WHAT THE EXERCISE ASKS:
Scan the records beneath this line for the line holding "- rz: -0.2038..0.2042 rad" and the line holding "[cam_left_wrist, +0.000s]", then transcribe exactly those two and all lines between.

[Dataset entries]

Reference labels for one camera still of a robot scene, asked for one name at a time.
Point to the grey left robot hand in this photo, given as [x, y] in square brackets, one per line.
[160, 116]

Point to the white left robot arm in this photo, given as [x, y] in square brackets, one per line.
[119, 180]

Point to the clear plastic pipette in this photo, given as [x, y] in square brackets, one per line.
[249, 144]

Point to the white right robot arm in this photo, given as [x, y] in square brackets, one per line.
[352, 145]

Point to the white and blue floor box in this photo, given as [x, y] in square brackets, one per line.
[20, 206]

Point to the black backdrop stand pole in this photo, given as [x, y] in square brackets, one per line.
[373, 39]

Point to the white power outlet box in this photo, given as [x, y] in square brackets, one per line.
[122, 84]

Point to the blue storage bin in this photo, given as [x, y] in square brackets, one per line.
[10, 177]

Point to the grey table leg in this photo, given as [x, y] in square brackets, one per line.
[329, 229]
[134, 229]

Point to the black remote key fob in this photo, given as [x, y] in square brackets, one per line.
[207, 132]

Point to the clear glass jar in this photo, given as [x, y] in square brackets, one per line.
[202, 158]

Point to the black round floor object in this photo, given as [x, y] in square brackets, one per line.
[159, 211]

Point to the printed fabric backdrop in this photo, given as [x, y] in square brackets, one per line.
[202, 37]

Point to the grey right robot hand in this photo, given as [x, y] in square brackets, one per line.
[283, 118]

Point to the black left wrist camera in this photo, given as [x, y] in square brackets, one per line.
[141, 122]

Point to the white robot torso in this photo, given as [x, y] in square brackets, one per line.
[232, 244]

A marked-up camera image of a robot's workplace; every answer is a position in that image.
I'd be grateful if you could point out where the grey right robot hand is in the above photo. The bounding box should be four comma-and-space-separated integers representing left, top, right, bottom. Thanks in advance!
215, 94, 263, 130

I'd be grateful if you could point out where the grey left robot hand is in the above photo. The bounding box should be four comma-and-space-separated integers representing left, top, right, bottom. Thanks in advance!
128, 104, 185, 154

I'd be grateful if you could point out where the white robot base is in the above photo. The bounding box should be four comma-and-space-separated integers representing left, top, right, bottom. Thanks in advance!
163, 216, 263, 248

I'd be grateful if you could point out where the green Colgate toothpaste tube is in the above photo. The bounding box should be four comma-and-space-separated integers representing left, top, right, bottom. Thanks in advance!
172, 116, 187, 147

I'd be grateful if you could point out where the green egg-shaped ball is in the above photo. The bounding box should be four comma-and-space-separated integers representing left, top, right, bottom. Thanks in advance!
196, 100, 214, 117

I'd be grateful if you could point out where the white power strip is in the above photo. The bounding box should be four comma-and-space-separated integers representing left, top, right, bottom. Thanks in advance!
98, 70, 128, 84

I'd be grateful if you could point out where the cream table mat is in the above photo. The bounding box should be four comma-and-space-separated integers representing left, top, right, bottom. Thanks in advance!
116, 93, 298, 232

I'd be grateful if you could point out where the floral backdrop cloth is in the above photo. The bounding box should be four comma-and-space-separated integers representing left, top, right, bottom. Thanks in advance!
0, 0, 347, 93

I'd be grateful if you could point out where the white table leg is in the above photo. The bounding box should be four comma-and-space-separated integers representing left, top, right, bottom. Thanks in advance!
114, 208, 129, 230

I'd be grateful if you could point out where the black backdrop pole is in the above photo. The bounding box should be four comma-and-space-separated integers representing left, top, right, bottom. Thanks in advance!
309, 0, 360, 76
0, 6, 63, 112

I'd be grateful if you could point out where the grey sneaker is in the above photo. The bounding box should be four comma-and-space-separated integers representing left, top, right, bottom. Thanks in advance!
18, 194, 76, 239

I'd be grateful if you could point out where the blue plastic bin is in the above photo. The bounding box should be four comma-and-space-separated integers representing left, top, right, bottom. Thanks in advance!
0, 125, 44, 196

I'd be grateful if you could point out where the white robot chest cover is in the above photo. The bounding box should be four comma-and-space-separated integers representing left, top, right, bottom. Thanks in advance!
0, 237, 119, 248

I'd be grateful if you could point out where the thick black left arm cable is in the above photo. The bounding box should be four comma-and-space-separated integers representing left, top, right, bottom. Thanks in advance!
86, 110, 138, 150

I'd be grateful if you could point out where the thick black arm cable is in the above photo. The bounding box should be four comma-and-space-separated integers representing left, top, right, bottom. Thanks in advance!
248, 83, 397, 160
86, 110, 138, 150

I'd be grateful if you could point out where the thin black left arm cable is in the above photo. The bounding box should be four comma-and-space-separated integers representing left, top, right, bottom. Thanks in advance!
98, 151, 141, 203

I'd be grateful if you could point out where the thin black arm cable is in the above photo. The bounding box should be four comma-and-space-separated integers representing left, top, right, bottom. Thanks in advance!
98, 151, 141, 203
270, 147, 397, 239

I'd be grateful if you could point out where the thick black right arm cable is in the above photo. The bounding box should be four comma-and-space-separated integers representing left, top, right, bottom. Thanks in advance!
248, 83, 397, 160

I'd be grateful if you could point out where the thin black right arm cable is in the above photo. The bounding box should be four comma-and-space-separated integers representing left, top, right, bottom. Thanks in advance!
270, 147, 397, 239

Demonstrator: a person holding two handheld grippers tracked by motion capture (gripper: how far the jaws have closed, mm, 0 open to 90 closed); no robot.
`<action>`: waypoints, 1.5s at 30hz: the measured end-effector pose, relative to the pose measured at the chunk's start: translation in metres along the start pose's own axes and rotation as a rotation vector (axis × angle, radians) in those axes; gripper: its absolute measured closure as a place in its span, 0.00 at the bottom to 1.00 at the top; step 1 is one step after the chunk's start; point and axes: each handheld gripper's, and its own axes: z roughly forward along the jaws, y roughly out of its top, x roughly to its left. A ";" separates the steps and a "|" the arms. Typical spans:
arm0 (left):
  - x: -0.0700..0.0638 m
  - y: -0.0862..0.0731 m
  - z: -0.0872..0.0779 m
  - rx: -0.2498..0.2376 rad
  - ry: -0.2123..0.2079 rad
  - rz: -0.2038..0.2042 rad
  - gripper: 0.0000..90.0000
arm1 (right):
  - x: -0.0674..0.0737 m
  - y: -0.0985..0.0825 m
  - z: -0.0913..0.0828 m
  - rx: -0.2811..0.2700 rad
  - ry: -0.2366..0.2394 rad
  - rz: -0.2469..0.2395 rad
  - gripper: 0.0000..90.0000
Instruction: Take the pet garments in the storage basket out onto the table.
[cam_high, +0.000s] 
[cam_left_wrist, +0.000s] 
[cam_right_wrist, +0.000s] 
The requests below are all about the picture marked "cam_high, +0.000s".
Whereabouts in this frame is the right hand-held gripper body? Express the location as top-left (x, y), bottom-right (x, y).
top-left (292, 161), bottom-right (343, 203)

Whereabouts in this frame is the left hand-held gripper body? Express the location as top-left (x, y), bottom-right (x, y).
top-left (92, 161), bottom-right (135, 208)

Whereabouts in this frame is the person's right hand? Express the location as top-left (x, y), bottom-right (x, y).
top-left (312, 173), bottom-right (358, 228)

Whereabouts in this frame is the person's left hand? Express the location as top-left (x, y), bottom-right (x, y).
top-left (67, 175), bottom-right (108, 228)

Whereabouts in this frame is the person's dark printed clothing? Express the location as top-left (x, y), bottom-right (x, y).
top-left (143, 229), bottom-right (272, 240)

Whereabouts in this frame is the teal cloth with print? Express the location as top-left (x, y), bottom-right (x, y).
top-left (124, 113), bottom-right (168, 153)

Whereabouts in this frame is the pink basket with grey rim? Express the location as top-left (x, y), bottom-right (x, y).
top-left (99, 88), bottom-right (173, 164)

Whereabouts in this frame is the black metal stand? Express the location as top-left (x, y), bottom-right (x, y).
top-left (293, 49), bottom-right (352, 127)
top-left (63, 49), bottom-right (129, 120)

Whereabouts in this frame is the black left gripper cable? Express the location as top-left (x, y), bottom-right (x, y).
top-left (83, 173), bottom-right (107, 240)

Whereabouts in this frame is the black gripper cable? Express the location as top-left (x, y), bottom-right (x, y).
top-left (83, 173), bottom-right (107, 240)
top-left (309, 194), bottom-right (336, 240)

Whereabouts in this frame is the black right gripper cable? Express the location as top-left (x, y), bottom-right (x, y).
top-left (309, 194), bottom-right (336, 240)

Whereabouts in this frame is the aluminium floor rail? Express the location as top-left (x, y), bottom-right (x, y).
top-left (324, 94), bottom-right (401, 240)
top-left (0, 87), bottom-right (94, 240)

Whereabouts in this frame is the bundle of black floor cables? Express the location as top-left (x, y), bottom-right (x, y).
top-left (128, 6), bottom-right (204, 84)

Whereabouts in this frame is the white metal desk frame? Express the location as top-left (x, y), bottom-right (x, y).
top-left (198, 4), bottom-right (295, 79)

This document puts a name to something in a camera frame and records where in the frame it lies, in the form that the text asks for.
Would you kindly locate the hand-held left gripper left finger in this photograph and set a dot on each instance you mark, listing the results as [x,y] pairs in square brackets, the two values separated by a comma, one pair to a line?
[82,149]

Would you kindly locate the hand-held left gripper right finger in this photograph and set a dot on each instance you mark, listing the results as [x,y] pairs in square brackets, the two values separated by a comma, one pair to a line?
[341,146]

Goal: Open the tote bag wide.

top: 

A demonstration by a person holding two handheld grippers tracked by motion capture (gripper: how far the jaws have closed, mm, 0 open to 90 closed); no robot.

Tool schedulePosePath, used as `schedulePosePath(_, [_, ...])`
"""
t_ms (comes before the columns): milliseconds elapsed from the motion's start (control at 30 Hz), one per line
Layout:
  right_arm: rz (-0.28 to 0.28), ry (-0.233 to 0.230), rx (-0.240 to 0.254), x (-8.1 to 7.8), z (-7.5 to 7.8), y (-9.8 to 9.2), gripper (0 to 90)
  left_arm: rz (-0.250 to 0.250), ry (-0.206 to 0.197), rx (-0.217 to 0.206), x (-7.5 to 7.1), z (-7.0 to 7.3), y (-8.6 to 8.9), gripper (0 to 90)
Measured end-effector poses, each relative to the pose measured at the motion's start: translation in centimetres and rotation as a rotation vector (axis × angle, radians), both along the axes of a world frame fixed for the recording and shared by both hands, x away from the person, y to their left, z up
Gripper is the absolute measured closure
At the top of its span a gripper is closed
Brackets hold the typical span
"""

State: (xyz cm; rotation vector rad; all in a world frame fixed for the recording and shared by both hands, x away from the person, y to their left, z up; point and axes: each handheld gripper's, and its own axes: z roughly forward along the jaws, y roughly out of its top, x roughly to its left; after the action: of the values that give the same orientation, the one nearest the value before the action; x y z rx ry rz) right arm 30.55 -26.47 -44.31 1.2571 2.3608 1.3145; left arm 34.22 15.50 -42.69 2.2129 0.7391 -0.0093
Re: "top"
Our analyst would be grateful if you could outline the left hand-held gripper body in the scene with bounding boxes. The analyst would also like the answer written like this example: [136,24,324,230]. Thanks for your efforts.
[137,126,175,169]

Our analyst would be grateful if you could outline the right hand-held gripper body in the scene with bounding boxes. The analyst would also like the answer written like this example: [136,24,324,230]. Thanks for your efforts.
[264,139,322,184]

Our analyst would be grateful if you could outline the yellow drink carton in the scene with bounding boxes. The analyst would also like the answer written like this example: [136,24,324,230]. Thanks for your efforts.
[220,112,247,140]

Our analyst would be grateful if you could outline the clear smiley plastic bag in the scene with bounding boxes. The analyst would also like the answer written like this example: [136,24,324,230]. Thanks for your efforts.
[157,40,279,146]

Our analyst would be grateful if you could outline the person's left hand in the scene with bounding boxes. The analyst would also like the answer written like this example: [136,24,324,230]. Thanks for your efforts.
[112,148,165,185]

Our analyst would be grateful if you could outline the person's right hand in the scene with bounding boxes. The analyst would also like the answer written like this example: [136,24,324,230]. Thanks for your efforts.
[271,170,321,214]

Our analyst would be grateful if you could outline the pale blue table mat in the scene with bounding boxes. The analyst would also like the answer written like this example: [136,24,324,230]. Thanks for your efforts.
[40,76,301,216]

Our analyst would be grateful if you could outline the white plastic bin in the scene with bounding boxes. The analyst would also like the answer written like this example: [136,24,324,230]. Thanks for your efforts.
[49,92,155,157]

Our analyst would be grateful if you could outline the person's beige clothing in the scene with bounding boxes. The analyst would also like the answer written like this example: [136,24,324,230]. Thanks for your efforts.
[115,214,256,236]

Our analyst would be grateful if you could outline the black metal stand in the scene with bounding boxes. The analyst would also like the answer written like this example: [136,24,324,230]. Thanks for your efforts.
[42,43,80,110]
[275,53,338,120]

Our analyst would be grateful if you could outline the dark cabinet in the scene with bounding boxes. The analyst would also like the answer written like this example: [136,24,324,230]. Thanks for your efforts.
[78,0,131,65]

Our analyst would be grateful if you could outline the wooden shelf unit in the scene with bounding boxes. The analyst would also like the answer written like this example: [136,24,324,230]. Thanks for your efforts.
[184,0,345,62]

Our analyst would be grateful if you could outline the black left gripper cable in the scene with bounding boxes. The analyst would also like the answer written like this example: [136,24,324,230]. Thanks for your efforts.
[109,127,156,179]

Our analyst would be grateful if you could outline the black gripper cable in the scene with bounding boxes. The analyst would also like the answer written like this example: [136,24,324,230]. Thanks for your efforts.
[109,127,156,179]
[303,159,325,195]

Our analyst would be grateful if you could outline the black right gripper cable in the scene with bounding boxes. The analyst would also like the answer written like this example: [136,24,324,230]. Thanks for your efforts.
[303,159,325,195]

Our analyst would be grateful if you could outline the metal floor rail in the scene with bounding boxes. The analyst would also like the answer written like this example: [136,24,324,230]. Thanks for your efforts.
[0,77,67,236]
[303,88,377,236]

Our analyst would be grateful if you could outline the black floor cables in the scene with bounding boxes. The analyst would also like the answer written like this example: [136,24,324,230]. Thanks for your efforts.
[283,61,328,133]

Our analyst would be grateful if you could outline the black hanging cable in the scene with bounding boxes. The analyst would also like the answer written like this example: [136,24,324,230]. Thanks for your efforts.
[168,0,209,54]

REPLY:
  - rz: -0.2038..0.2042 rad
  - gripper: 0.0000..90.0000
arm1 (right):
  - x: -0.0674..0.0737 m
  - y: -0.0985..0.0825 m
  - z: -0.0913..0.0828 m
  - rx: -0.2811..0.2700 rad
  - ry: -0.2366..0.2394 rad
  - rz: -0.2469..0.2395 rad
  - gripper: 0.0000..90.0000
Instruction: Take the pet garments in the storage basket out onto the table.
[cam_high, +0.000s] 
[cam_left_wrist, +0.000s] 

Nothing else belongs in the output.